Stockholm must be one of the few capitals to have dangerous-looking rapids hurtling through its heart. Near the parliament building, half a dozen anglers dangled lines in the black torrent. Even for a nation as fish- obsessed as the Swedes, this appeared absurdly optimistic - but then, at the feet of one fisherman, I saw a calligraphic smear of blood in the powdery snow leading to a two-and-a-half-foot salmon.
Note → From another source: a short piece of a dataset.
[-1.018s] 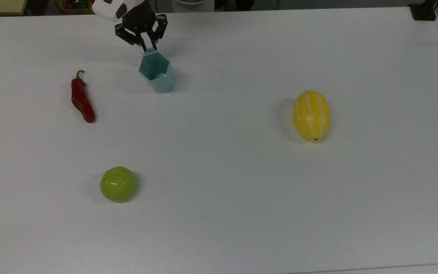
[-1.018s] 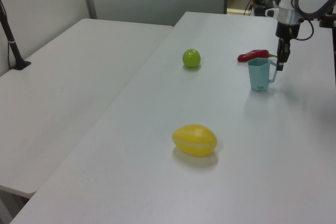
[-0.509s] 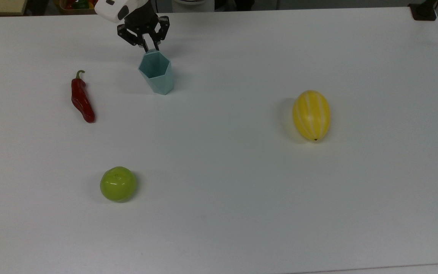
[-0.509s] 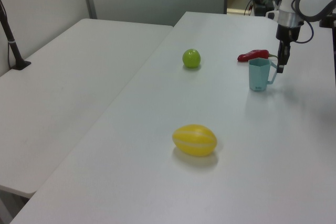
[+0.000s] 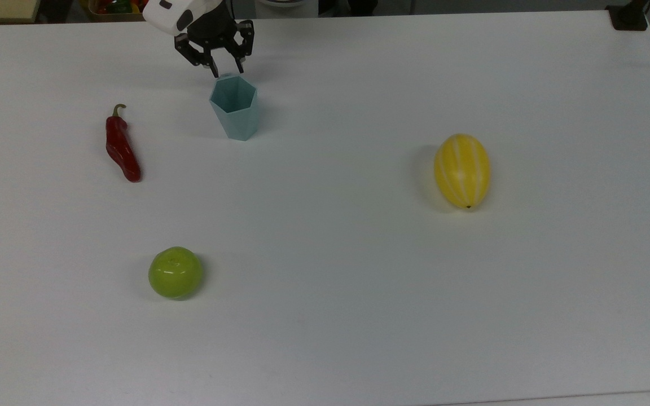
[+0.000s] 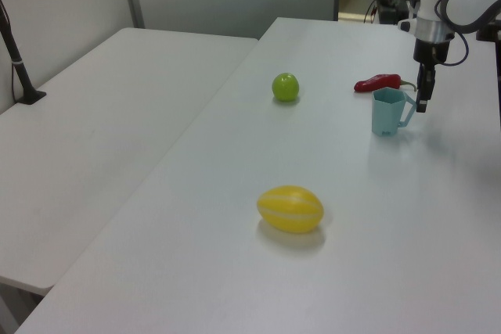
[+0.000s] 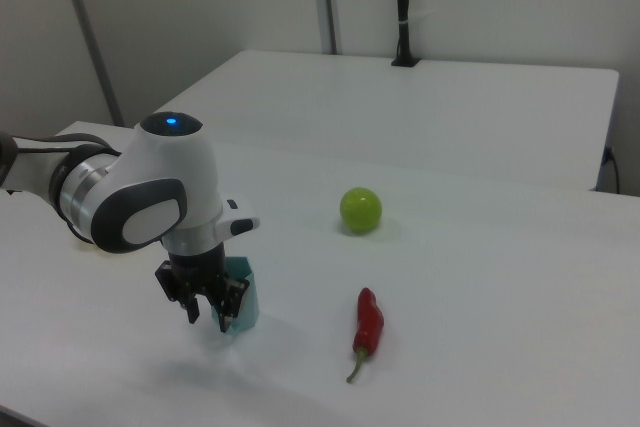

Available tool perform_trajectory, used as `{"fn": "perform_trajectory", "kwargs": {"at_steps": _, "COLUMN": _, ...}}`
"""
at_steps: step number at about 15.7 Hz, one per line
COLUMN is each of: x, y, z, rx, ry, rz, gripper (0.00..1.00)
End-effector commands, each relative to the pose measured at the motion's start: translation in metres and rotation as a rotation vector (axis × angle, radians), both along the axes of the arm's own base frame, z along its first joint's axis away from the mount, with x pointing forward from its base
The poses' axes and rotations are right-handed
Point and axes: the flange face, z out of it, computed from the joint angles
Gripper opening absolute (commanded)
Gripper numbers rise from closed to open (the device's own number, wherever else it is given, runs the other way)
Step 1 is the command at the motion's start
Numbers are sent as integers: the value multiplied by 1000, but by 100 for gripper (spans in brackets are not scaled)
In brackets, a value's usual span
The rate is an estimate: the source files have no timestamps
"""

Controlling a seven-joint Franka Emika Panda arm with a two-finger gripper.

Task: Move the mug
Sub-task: 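Lower the mug onto the table near the red chili, then open the gripper and raise it off the mug rim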

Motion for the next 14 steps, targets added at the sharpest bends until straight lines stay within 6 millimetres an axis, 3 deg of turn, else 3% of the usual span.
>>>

Though I missed the department store where Greta Garbo once sold hats, I was reminded of another distinctive contribution of Swedish cinema in Stockholm's Medieval Museum. Built around the sole surviving fragment of city wall (rarely can grouting have been so celebrated), this institution contains several replica medieval houses (apparently, dried cod played a big part in interior decor back then) and an ancient wooden boat extracted from the mud of the Baltic (as we shall see, such items are by no means rare in Stockholm's museums). In a cabinet, a couple of 14th-century skulls grinned horribly. One was punctured by a bullet-hole in the middle of the forehead, the other had a neat square hole clipped by a crossbow bolt. Underlining the transience of life, a medieval mural featured the figure of Death playing chess with a peasant. So that's where Ingmar Bergman (and in due course Monty Python, Woody Allen, French & Saunders etc) got it from.
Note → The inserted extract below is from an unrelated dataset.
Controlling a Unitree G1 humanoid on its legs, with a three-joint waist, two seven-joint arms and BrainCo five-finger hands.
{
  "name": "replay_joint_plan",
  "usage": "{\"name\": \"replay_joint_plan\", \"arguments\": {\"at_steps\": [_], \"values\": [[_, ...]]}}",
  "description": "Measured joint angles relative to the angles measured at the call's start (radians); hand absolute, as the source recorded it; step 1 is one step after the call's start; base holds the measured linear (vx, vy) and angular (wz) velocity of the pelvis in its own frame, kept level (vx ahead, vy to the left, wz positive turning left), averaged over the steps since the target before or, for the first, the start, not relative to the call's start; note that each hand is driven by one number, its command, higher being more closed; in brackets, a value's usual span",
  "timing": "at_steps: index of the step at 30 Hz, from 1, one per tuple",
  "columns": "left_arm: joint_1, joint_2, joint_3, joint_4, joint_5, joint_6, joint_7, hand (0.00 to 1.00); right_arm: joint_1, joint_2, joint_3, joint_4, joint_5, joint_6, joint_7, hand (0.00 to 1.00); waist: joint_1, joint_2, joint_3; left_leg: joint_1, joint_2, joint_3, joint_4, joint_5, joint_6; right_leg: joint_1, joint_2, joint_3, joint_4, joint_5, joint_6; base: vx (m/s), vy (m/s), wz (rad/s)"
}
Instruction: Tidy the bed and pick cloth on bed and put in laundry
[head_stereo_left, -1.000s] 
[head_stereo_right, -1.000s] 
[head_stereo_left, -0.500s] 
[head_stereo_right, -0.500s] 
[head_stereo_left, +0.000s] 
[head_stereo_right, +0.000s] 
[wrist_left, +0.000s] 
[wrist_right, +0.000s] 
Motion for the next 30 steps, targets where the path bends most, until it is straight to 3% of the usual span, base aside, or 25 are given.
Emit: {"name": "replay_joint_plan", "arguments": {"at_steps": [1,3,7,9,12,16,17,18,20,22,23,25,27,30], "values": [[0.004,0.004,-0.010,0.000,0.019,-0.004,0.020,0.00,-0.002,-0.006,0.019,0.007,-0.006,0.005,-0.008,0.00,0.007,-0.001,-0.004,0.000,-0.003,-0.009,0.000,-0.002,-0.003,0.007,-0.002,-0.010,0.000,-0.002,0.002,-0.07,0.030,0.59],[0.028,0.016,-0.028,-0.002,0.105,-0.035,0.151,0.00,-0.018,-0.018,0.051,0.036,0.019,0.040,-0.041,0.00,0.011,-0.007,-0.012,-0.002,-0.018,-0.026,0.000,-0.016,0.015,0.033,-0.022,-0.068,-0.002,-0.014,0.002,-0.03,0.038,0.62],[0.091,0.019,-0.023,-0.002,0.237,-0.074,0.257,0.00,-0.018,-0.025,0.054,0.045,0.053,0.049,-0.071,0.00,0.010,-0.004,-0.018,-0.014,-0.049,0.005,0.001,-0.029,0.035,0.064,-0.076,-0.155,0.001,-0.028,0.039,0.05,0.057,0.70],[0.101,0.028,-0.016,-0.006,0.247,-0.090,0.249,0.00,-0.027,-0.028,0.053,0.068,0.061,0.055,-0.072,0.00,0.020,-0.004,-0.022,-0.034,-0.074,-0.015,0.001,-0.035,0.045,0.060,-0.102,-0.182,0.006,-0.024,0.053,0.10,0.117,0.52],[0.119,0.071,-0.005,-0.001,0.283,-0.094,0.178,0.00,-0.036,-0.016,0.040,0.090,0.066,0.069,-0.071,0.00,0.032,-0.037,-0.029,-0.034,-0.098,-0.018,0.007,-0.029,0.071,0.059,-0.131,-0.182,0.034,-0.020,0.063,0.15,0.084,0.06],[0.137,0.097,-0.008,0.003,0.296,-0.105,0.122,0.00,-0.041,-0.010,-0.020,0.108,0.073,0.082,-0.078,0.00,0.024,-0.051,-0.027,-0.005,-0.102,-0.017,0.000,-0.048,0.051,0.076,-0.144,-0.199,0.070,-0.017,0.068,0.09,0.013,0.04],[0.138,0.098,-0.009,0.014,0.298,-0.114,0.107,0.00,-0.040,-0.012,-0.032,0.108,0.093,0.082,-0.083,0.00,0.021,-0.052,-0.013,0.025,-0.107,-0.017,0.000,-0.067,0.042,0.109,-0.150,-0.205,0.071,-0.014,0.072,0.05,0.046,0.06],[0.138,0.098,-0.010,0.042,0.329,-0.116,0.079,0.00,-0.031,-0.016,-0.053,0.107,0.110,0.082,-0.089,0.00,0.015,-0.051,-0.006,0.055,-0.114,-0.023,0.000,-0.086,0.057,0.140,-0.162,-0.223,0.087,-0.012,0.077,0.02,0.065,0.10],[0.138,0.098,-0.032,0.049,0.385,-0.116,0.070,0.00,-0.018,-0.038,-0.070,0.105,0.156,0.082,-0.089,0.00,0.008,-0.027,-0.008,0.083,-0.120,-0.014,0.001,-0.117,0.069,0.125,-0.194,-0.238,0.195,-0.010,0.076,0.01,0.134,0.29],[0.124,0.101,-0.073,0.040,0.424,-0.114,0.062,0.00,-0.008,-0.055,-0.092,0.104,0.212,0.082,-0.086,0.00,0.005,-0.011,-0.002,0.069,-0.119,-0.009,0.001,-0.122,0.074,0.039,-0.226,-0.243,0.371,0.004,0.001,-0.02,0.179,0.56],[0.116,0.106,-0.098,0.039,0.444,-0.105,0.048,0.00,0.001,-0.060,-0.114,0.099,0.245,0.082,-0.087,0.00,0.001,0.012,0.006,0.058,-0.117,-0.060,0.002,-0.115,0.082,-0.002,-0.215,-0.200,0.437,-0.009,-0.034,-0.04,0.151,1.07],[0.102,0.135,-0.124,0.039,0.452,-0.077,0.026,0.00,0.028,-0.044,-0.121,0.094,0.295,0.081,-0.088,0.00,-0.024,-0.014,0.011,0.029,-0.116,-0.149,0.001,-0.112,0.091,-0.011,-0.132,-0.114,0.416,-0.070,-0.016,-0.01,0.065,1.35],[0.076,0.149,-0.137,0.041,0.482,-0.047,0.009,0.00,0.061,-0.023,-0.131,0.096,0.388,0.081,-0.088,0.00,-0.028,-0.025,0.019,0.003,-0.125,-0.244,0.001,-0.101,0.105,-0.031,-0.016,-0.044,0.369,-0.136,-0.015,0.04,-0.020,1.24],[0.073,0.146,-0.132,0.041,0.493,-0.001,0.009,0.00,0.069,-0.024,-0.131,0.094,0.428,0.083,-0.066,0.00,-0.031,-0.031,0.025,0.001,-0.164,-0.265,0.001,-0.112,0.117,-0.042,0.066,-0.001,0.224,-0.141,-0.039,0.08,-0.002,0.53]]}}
I was so cheered at finding the original of the great Swedish joke that, despite the slush, I walked off with a spring in my stride.

MY NEXT stop was the National Museum, the Swedish equivalent of the V&A, where the annual Excellent Swedish Design exhibition drew an appreciative crowd of spectators. Judging by the Sixties-style cabinets and chairs which predominated among the 40-odd winners, anyone who has clung on to their G-plan furniture will soon be back at the cutting edge of fashion. Amid the long-stemmed aquavit glasses, hefty frying pans and grained wooden spoons, there were just two items from Sweden's most popular export after Abba. Sadly for Ikea fans, they won't be able to get their hands on one of these prize-winners, though it was judged "absolutely the right design for conserving Ikea's culture". It was a manual for the firm's Swedish employees, modelled on a child's exercise book. But perhaps the other item will have pride of place in many British homes soon. It was a cardboard box commended for "admirable information graphics and pedagogical colour scheme".

ASIDE FROM the belief that all Swedish women are blonde goddesses (they look pretty much like the British version), the most commonly held misapprehension about Sweden is that pubs are impossibly expensive. We tend to forget that pubs are now impossibly expensive in Britain too. In fact, if you choose the right place, Swedish drink is somewhat cheaper. In the Pelikan, a pleasantly old-fashioned beer-hall recommended in the Rough Guide, an ice-cooled flask containing four measures of aquavit was a touch over pounds 3.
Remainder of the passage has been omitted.